TASK STATEMENT »
Write out each entry word for word.

INFORMATION »
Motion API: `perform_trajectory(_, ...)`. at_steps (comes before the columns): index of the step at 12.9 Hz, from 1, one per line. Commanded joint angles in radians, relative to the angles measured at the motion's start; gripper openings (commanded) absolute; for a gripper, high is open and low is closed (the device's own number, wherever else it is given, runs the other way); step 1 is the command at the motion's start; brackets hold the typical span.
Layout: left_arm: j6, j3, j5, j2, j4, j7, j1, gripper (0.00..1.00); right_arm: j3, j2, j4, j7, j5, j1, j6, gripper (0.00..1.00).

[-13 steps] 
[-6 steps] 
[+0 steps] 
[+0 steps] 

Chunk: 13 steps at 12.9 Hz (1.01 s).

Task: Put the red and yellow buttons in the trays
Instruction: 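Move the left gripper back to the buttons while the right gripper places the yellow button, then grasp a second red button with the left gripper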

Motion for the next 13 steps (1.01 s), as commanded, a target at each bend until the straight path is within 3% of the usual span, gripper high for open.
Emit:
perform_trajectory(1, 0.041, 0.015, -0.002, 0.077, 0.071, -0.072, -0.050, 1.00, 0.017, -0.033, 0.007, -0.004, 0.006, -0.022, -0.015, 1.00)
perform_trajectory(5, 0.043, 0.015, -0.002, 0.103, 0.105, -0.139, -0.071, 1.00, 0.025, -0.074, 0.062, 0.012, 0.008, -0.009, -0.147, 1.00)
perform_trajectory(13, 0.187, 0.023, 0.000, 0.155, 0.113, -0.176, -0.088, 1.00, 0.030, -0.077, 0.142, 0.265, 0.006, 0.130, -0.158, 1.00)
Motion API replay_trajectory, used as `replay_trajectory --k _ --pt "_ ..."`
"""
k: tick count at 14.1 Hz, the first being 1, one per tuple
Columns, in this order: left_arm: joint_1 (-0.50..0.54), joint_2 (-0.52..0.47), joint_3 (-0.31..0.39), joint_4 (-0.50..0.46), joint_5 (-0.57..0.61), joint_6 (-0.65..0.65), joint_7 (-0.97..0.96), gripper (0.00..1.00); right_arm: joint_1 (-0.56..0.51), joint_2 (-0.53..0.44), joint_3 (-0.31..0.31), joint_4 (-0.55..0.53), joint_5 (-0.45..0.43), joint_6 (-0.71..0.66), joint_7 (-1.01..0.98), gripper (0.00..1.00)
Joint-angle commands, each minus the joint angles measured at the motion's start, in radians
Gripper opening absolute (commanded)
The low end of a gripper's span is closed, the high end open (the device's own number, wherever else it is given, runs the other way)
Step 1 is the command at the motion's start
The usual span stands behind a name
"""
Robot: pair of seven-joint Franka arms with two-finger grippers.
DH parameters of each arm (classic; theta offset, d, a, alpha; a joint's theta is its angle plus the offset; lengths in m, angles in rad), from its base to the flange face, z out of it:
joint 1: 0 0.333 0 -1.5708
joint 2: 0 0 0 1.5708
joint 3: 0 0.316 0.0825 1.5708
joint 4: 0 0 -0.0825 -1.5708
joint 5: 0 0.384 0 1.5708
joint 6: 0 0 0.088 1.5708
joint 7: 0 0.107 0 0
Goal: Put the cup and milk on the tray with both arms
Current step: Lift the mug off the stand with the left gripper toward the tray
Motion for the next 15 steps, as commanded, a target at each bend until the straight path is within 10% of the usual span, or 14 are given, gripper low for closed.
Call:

WRITTEN SOLUTION »
Motion API: `perform_trajectory(_, ...)`. at_steps (comes before the columns): index of the step at 12.9 Hz, from 1, one per line. Commanded joint angles in radians, relative to the angles measured at the motion's start; gripper openings (commanded) absolute; for a gripper, high is open and low is closed (the device's own number, wherever else it is given, runs the other way); step 1 is the command at the motion's start; brackets hold the typical span.
Layout: left_arm: j6, j3, j5, j2, j4, j7, j1, gripper (0.00..1.00); right_arm: j3, j2, j4, j7, j5, j1, j6, gripper (0.00..1.00).

[-13 steps] 
[-6 steps] 
[+0 steps] 
[+0 steps] 

Chunk: 13 steps at 12.9 Hz (1.01 s).

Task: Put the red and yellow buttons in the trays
Instruction: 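Move the left gripper back to the buttons while the right gripper places the yellow button, then grasp a second red button with the left gripper
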
Motion for the next 13 steps (1.01 s), as commanded, a target at each bend until the straight path is within 3% of the usual span, gripper high for open.
Emit:
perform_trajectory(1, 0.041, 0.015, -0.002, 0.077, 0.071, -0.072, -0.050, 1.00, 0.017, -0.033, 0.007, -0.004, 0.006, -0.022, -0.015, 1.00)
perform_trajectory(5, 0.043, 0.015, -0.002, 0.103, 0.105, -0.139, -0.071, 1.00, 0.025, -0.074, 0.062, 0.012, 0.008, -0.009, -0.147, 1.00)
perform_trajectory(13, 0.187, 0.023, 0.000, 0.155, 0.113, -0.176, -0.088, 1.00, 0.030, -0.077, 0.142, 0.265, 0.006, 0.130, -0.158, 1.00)
Motion API replay_trajectory, used as `replay_trajectory --k _ --pt "_ ..."`
"""
k: tick count at 14.1 Hz, the first being 1, one per tuple
Columns, in this order: left_arm: joint_1 (-0.50..0.54), joint_2 (-0.52..0.47), joint_3 (-0.31..0.39), joint_4 (-0.50..0.46), joint_5 (-0.57..0.61), joint_6 (-0.65..0.65), joint_7 (-0.97..0.96), gripper (0.00..1.00); right_arm: joint_1 (-0.56..0.51), joint_2 (-0.53..0.44), joint_3 (-0.31..0.31), joint_4 (-0.55..0.53), joint_5 (-0.45..0.43), joint_6 (-0.71..0.66), joint_7 (-1.01..0.98), gripper (0.00..1.00)
Joint-angle commands, each minus the joint angles measured at the motion's start, in radians
Gripper opening absolute (commanded)
The low end of a gripper's span is closed, the high end open (the device's own number, wherever else it is given, runs the other way)
Step 1 is the command at the motion's start
The usual span stands behind a name
"""
Robot: pair of seven-joint Franka arms with two-finger grippers.
DH parameters of each arm (classic; theta offset, d, a, alpha; a joint's theta is its angle plus the offset; lengths in m, angles in rad), from its base to the flange face, z out of it:
joint 1: 0 0.333 0 -1.5708
joint 2: 0 0 0 1.5708
joint 3: 0 0.316 0.0825 1.5708
joint 4: 0 0 -0.0825 -1.5708
joint 5: 0 0.384 0 1.5708
joint 6: 0 0 0.088 1.5708
joint 7: 0 0.107 0 0
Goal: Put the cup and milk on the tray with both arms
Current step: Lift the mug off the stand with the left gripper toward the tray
Motion for the next 15 steps, as commanded, a target at each bend until the straight path is within 10% of the usual span, or 14 are given, gripper low for closed.
Call:

This exercise is done.